On Oct 1, 10:00 pm, Russell Keith-Magee <russ...@keith-magee.com>
wrote:
> Now, I'm sure the counterargument is going to be that copy() will be
> just as error prone and FAQ inducing. My argument to this is:

Yes.

>   * when it fails, it will fail during development, not just in production
>
>   * the cases where it will fail isn't the default usage case; it's
> only going to be an issue when you have a deep data structure that you
> are using in a mutable way.
>
>   * the cases where it is even *potentially* a problem are an edge
> case of common usage.

None of these points seem accurate to me.

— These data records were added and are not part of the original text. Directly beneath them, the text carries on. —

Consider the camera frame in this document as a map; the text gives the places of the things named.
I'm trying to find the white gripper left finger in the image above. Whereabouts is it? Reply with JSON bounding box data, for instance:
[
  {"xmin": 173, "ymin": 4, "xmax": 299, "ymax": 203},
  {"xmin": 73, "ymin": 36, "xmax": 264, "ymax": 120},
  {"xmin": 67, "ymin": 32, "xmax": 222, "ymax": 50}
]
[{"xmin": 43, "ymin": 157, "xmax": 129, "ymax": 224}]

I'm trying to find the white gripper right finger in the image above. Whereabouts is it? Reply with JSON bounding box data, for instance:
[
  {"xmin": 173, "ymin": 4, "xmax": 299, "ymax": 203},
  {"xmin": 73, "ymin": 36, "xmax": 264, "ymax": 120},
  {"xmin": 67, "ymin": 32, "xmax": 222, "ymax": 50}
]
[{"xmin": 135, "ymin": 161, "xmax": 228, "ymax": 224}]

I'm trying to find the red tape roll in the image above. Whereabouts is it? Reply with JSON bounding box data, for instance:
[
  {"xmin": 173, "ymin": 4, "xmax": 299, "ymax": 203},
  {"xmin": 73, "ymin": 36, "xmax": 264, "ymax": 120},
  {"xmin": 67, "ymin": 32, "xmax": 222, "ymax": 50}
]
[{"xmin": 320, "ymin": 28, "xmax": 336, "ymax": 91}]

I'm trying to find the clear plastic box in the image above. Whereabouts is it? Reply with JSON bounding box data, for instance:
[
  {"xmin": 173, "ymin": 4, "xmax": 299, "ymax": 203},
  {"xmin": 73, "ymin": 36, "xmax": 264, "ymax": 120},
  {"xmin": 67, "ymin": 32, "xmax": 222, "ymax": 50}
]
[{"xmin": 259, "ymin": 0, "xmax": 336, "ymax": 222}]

The common failure mode for copy-on-call is someone setting self.foo
to anything mutable (a list, dict, or object instance) in their
__init__ method, and then later mutating it during the course of the
view. Initializing state in __init__ to be modified by other methods
is not an edge case, it's a common pattern of class usage in Python,
almost as common as instance state itself. Likewise, mutable data
structures (lists, dicts, objects) are not an edge case, but common
Python idiom.

And this failure will not fail quickly in development. It will work
just fine in development, but will not be thread-safe, and will fail
only under threaded concurrent load.

> I'm a lot more comfortable with the idea of documenting "don't use
> complex data structures as class arguments" than I am about
> documenting "don't use self on a class". If nothing else, the
> reasoning of "a copy is involved, so make __init__ arguments cheap to
> copy" will give some protection.

> Sure. Now try and explain what constitutes "mutable state" in a way
> that makes sense to new Python converts. I don't see how you can get
> into that sort of discussion without getting into deep copying, object
> referencing, etc.

I don't understand how these two paragraphs are internally consistent.
I agree that explaining the intricacies of mutable vs immutable
objects to beginners is impractical. So how then is it reasonable to
document "you can set instance attributes in __init__ as long as they
are immutable," which is what would have to be documented in the copy-
on-call case?

ISTM that of the thus-far proposed options for "preventing" un-thread-
safe use of class-based views without changing the view contract, the
only one that will fail fast in development is the proposal to make
setting state on self raise an error or warning.